• PROBLEM DESCRIPTION: When a line of the records below contains the string "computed", copy that whole line.
PROVIDED RECORDS Block Start
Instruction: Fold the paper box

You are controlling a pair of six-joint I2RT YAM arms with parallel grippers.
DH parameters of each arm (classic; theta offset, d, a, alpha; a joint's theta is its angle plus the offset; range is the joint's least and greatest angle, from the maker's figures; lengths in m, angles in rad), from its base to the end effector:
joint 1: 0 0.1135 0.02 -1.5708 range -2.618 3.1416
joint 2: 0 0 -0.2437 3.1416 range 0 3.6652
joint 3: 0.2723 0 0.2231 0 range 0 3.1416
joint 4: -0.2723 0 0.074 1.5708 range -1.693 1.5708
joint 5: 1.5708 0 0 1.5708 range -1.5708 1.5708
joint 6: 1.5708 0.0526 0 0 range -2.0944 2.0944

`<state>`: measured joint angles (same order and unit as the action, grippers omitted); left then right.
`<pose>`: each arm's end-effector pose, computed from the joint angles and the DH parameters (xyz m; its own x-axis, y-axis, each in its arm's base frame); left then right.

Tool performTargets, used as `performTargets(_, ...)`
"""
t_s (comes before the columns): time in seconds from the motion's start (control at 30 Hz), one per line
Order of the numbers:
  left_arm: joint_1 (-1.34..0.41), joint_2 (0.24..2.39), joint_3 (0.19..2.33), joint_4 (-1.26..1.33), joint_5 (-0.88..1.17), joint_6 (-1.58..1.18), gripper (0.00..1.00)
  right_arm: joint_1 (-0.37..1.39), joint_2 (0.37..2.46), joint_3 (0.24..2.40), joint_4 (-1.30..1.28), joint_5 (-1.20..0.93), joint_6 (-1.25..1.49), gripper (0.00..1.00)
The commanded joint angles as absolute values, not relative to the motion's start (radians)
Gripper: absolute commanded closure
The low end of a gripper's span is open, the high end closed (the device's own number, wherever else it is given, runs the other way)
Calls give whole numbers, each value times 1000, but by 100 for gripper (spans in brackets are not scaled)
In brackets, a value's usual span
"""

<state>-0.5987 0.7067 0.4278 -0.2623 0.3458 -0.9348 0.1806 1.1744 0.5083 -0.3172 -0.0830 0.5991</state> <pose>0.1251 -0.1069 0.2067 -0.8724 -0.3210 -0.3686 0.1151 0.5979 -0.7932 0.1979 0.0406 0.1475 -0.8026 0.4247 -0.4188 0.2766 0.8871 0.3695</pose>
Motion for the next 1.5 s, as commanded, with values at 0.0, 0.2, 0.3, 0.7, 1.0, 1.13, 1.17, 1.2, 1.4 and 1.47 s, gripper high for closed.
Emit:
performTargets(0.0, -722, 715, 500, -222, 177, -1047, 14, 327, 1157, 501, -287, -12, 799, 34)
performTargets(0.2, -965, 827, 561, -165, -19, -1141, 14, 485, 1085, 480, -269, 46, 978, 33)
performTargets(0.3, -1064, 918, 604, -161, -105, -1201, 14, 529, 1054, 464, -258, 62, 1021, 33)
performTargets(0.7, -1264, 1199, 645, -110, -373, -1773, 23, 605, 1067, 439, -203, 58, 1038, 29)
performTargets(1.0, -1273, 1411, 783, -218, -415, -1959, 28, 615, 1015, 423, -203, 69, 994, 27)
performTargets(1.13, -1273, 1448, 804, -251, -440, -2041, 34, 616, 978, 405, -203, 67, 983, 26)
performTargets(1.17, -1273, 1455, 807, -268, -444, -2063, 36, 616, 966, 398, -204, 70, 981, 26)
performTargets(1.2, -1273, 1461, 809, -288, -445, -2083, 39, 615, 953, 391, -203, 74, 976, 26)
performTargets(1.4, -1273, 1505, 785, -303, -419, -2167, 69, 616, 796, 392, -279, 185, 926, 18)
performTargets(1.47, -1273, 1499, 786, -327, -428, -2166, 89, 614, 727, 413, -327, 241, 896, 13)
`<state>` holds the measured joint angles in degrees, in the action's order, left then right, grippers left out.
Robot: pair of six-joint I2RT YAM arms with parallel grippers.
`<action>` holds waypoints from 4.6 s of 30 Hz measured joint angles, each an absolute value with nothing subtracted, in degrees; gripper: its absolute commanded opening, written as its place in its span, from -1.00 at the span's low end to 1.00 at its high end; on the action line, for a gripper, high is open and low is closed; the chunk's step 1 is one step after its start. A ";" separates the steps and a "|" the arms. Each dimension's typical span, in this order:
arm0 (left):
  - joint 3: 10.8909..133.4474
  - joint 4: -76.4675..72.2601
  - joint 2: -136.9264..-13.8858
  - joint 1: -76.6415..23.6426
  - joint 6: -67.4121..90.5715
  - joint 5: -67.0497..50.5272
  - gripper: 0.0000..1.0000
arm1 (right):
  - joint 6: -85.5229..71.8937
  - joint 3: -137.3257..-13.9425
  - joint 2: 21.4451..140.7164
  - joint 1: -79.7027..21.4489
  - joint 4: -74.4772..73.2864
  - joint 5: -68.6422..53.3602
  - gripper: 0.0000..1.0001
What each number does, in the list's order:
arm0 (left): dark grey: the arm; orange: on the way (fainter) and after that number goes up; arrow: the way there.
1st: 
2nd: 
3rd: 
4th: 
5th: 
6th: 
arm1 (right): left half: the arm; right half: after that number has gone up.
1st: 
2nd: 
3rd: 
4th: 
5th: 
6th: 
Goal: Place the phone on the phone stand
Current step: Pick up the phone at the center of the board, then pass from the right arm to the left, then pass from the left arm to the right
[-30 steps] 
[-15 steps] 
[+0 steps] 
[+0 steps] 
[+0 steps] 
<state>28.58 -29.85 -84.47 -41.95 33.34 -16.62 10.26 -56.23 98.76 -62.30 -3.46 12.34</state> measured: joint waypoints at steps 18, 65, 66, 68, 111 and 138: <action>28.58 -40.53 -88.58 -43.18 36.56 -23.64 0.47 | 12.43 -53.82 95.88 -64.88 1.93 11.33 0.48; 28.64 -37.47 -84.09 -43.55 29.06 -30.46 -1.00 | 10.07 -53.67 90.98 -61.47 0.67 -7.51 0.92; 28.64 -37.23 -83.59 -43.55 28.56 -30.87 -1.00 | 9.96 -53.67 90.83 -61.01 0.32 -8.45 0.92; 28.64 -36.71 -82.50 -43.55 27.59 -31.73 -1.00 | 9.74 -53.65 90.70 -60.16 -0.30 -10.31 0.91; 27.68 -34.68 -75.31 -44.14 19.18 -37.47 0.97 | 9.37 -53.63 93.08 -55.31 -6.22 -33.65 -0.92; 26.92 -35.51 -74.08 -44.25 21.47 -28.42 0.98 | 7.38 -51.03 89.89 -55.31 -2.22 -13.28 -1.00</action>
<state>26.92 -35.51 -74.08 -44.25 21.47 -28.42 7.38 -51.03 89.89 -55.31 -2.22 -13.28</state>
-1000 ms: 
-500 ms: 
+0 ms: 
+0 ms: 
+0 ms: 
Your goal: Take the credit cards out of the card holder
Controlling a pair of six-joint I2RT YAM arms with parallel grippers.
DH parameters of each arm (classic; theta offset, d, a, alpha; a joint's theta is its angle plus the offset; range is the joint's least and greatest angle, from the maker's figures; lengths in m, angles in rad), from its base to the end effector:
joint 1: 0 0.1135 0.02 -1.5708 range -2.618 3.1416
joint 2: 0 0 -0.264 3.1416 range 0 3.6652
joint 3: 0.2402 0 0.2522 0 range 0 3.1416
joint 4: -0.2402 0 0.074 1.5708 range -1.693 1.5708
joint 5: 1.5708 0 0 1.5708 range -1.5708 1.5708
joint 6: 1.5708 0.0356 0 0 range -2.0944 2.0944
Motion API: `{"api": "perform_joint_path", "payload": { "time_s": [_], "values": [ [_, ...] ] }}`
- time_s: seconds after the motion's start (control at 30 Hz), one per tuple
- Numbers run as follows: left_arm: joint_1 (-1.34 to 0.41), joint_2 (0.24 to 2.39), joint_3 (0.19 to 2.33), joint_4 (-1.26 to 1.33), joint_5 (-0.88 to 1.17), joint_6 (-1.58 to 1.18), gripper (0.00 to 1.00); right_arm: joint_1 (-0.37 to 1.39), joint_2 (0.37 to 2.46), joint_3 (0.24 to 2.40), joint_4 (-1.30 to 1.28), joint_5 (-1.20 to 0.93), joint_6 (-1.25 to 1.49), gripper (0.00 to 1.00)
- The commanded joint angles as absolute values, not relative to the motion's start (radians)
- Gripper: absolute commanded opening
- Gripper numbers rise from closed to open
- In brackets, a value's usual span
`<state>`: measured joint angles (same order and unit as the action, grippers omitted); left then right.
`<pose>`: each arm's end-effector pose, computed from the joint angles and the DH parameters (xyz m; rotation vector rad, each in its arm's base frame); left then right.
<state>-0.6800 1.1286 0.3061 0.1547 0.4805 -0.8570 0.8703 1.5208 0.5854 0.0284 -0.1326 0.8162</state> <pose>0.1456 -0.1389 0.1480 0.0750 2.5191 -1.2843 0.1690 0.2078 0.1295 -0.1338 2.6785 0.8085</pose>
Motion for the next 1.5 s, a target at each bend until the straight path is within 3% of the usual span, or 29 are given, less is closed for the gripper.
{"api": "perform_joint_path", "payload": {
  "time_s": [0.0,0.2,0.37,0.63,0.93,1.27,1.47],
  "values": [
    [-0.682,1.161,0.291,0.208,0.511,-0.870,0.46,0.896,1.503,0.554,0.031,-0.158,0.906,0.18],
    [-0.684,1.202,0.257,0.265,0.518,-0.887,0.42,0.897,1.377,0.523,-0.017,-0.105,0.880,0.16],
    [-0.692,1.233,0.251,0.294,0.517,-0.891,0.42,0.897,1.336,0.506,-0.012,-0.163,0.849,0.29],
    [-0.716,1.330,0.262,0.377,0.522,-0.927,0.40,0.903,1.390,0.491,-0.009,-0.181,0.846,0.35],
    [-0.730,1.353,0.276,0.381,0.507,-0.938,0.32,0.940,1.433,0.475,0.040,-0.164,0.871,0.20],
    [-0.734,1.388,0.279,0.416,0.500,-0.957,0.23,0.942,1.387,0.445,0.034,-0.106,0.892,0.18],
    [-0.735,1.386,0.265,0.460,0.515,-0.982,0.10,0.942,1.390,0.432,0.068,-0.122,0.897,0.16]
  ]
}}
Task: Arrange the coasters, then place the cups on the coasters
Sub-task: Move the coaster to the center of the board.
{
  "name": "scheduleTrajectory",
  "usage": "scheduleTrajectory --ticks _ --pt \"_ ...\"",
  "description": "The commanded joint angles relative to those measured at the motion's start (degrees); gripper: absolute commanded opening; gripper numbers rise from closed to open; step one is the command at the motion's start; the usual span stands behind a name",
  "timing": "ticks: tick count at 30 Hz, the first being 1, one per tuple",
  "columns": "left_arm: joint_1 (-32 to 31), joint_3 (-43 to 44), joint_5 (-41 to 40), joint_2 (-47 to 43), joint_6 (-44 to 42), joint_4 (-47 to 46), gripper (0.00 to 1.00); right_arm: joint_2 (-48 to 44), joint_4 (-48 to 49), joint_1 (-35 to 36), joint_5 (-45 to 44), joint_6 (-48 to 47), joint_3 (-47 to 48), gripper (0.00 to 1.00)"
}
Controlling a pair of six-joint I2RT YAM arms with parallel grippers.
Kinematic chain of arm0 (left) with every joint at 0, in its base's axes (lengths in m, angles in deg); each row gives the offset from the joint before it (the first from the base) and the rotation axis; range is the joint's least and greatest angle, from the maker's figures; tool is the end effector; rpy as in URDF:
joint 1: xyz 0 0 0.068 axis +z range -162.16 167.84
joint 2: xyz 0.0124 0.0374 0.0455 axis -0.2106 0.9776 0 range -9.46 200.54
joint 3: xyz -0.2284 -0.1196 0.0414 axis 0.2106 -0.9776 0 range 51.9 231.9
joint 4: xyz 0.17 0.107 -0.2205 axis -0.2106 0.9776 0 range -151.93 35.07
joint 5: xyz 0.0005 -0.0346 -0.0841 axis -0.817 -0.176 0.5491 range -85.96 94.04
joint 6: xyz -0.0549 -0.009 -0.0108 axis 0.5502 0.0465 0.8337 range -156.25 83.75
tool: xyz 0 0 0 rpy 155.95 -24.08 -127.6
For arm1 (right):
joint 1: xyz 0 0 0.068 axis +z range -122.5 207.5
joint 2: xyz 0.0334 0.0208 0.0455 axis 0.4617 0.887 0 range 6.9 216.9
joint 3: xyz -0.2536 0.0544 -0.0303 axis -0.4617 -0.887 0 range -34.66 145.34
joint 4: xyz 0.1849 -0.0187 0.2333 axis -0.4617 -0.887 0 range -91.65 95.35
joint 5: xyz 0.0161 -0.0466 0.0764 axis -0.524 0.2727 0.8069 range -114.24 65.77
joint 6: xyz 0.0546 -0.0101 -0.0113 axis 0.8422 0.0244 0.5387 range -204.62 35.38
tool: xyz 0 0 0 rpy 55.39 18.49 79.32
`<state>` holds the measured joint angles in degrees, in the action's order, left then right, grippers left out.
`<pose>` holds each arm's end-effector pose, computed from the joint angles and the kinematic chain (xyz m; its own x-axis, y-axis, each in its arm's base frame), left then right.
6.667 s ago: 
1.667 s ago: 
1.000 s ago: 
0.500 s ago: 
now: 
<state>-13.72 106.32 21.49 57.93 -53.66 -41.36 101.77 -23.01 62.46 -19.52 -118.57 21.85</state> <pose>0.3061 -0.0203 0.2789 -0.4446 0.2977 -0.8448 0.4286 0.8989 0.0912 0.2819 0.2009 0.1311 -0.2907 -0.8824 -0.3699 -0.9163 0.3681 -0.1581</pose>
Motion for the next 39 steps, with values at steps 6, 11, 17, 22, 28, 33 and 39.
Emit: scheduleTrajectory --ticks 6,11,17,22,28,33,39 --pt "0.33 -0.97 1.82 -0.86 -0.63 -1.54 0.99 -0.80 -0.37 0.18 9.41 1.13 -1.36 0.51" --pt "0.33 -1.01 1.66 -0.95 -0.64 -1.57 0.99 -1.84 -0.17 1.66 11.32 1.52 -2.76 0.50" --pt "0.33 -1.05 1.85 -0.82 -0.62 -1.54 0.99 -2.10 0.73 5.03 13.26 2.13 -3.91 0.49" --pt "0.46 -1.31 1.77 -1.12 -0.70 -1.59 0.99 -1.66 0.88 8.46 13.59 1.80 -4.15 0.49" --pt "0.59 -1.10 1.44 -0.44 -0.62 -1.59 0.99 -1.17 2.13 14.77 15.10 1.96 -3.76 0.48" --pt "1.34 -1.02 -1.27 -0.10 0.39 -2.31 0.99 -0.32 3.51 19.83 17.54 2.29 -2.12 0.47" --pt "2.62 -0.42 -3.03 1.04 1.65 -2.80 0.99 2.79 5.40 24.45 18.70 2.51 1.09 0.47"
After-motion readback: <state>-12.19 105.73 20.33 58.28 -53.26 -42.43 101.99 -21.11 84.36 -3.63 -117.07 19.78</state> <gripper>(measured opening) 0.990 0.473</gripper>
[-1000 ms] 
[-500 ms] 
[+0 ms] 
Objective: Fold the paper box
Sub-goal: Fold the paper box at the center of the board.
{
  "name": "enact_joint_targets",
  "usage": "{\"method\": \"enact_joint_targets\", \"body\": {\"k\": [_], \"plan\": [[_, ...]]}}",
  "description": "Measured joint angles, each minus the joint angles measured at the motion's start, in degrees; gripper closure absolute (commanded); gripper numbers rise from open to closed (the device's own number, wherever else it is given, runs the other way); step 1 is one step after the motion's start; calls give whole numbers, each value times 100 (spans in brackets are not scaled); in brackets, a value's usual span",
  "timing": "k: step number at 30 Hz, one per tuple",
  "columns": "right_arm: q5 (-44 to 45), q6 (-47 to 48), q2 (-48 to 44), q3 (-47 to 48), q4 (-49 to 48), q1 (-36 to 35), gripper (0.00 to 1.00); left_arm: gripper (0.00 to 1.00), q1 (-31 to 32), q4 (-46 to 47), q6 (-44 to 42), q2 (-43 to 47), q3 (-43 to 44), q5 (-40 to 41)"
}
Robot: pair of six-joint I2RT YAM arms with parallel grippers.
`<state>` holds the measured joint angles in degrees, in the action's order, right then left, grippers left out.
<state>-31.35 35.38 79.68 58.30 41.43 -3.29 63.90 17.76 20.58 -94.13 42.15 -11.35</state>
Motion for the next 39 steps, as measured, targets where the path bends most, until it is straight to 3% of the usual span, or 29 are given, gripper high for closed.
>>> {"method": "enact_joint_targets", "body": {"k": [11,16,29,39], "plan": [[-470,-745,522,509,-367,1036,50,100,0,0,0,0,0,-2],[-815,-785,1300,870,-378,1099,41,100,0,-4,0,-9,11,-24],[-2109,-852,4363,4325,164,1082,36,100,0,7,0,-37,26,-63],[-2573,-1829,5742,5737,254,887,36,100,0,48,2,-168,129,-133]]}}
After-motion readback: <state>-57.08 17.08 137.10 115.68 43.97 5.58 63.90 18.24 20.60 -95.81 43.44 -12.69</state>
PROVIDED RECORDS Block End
• THE COMPLETED TASK:
`<pose>`: each arm's end-effector pose, computed from the joint angles and the DH parameters (xyz m; its own x-axis, y-axis, each in its arm's base frame); left then right.
`<pose>`: each arm's end-effector pose, computed from the joint angles and the DH parameters (xyz m; rotation vector rad, each in its arm's base frame); left then right.
`<pose>` holds each arm's end-effector pose, computed from the joint angles and the kinematic chain (xyz m; its own x-axis, y-axis, each in its arm's base frame), left then right.

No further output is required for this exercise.